---------- Data extracts
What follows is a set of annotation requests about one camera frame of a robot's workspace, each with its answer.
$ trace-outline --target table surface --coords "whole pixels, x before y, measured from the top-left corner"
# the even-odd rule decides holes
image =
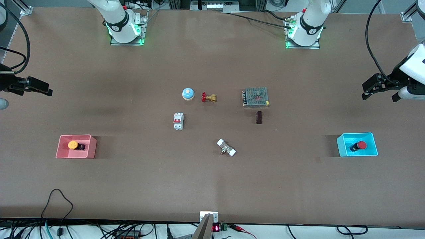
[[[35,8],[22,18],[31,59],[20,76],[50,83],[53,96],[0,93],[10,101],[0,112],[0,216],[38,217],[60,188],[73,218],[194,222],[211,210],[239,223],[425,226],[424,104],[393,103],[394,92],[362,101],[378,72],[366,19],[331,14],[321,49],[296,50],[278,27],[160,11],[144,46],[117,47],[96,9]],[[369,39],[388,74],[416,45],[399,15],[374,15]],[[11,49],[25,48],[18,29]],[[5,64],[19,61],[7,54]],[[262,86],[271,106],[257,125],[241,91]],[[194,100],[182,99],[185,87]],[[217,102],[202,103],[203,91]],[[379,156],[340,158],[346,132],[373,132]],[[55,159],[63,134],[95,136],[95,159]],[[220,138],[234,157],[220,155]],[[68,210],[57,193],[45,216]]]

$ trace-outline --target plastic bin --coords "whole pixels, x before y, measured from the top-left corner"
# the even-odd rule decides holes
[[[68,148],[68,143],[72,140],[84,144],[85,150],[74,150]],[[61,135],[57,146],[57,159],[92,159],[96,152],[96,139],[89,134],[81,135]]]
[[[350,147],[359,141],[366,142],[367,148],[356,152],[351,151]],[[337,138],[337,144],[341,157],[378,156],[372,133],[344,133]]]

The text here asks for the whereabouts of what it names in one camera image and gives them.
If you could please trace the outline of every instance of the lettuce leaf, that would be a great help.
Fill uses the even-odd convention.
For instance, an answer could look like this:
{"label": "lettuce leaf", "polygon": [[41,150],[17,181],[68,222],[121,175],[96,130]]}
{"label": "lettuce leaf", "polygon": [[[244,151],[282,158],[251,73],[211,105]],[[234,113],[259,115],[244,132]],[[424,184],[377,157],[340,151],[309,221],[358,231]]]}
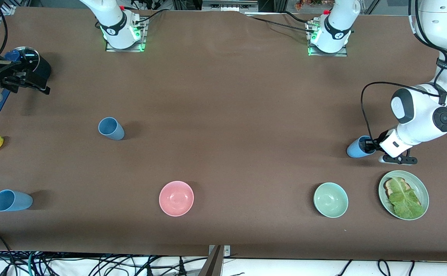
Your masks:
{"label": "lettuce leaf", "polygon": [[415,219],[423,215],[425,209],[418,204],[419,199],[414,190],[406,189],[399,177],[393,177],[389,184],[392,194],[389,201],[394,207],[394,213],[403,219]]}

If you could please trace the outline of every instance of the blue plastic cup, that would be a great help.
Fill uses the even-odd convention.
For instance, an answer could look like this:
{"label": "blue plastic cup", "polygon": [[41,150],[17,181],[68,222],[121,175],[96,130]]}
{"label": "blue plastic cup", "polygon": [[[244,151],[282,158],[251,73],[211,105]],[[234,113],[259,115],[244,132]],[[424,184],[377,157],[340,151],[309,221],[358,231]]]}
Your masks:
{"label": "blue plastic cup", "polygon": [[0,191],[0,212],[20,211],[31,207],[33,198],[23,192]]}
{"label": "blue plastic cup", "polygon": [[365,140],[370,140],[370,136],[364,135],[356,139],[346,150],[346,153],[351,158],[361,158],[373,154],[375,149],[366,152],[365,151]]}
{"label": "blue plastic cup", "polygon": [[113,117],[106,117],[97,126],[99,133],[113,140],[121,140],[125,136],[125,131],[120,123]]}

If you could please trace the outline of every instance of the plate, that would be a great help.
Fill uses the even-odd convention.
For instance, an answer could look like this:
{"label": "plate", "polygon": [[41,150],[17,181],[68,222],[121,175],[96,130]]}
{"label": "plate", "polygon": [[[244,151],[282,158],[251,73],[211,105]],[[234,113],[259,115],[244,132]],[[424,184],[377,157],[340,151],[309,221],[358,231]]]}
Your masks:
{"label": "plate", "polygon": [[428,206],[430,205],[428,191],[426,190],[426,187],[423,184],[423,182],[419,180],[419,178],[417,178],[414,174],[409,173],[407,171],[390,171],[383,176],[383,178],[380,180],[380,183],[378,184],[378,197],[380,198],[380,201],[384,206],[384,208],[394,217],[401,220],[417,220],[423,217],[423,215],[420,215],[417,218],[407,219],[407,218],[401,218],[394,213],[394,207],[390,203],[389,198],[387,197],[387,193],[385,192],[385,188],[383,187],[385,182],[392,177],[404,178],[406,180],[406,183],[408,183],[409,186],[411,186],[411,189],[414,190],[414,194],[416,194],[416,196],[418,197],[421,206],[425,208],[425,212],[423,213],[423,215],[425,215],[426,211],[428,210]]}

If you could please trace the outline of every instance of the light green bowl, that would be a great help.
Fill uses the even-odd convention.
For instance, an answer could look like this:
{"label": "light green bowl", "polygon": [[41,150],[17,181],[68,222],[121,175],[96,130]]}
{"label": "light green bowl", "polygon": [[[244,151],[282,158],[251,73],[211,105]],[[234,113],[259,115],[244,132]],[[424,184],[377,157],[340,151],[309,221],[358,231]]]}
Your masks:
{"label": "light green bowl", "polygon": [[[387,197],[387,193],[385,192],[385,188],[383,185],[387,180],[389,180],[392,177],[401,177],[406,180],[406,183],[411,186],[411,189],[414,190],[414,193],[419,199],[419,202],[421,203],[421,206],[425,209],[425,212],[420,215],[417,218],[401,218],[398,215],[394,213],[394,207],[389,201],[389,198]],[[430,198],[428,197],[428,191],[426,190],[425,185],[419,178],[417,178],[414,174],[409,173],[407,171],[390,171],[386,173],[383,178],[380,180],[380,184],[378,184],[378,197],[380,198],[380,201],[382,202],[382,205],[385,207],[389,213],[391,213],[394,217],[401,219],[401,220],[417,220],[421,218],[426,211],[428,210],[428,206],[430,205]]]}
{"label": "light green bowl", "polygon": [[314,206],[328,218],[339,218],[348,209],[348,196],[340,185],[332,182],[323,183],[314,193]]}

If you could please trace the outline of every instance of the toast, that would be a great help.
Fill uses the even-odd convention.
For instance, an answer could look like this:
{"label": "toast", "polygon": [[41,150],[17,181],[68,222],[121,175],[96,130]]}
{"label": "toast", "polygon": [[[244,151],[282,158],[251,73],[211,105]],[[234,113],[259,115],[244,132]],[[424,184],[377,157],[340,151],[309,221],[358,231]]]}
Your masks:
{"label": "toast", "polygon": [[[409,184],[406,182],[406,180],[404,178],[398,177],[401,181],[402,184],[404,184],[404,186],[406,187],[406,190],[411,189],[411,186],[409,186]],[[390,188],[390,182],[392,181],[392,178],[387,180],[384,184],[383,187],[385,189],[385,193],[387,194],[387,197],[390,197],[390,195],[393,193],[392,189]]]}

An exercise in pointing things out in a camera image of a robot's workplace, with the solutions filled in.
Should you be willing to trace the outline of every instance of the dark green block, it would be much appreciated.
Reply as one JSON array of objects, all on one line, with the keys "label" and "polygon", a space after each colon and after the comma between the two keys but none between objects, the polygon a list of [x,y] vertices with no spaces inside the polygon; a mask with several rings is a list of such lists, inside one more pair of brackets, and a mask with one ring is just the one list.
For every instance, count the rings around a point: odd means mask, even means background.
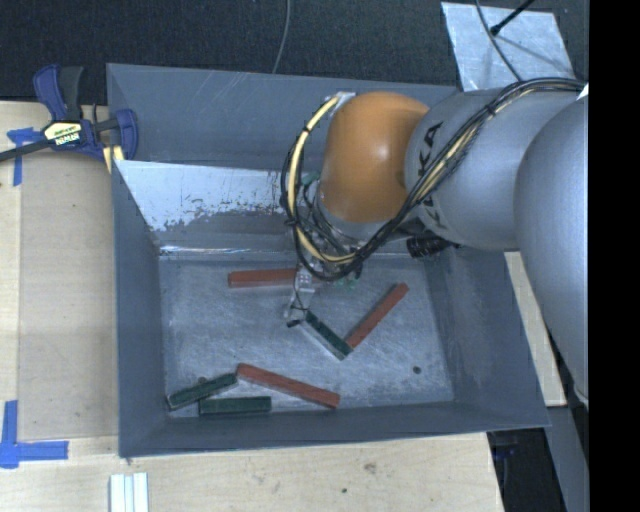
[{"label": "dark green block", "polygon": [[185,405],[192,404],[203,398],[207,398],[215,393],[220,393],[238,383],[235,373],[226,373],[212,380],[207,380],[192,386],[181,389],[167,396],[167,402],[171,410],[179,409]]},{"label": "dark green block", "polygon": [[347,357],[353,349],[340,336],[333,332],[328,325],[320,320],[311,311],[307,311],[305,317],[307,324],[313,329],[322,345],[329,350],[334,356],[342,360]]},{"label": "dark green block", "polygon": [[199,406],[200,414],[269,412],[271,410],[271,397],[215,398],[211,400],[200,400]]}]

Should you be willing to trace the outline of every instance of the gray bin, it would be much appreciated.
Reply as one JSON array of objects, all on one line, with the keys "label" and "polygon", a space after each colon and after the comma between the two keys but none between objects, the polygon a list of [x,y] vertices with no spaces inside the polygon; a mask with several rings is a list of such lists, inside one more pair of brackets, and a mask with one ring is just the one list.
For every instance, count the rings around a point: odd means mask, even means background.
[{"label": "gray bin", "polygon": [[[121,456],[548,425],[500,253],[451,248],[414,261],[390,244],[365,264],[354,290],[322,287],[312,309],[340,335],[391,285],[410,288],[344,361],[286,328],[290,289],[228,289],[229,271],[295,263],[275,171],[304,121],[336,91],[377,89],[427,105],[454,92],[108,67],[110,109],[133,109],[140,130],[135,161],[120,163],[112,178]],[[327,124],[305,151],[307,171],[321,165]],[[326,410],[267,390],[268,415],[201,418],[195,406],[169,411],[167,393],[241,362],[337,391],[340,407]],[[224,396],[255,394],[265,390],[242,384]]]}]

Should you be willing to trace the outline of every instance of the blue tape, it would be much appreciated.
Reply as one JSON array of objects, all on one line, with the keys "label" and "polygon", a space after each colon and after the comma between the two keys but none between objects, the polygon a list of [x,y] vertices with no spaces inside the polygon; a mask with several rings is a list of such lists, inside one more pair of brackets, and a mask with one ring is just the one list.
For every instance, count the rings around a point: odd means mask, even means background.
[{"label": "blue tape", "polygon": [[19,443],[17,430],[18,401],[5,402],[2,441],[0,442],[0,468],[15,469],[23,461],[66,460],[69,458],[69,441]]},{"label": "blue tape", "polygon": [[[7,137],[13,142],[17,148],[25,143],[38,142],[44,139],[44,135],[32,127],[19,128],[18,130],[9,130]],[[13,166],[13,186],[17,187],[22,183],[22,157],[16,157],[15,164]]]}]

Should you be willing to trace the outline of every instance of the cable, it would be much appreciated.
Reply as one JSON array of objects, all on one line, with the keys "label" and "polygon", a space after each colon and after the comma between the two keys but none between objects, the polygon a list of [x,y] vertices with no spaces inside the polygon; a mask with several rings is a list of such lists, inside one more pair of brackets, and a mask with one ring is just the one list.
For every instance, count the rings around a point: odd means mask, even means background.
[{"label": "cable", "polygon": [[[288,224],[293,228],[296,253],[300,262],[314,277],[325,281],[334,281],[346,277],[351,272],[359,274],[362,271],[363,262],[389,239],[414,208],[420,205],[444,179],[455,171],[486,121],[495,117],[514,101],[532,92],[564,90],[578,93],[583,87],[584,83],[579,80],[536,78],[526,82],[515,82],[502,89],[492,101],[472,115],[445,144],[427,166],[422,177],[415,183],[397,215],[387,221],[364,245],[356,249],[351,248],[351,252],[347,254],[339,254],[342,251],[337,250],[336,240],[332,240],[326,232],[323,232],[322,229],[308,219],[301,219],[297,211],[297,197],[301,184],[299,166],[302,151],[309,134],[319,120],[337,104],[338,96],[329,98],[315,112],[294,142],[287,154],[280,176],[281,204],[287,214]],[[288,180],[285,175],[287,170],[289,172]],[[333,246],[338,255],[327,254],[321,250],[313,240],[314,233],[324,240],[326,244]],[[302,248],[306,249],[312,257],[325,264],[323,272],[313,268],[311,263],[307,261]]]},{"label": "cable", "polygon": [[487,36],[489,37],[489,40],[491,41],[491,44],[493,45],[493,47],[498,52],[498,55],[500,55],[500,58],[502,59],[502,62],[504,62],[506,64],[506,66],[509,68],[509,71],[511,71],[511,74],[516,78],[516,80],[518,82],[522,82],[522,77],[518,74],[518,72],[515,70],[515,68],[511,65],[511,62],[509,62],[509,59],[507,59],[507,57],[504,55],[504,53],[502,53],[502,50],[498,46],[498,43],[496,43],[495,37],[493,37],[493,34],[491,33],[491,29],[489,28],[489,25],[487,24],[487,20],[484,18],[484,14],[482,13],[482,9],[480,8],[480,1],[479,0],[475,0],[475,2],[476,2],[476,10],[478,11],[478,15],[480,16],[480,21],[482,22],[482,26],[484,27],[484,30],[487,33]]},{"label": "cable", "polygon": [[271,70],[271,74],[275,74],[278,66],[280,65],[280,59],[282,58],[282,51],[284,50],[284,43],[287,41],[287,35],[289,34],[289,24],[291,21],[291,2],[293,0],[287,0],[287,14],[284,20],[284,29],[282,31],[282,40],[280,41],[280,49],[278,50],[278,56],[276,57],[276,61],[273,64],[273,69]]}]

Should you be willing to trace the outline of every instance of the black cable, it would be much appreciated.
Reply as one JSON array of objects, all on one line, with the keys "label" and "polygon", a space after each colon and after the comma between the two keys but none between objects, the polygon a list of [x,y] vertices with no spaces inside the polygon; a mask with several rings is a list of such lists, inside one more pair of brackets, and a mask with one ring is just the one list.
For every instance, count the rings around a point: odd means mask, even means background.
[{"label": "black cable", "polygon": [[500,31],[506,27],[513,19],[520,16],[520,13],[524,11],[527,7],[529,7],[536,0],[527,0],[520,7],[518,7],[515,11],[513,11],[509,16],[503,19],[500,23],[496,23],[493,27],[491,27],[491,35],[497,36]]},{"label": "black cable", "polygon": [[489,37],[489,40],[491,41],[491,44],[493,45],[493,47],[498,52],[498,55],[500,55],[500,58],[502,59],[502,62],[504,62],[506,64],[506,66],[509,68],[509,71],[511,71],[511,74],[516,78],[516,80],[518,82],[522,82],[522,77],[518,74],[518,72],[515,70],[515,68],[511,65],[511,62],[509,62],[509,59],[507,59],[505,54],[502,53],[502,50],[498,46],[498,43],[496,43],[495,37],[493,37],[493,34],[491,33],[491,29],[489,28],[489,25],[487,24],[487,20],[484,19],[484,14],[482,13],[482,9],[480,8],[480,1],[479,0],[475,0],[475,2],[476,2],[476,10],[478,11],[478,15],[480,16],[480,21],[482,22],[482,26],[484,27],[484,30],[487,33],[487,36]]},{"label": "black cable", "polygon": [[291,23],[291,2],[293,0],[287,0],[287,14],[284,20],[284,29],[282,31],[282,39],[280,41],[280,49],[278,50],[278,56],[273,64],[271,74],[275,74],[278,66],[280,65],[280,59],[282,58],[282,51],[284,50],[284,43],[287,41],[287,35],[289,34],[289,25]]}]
--------------------
Count the lines of the data that contain the word "left", and give only that number.

- _Answer_: 2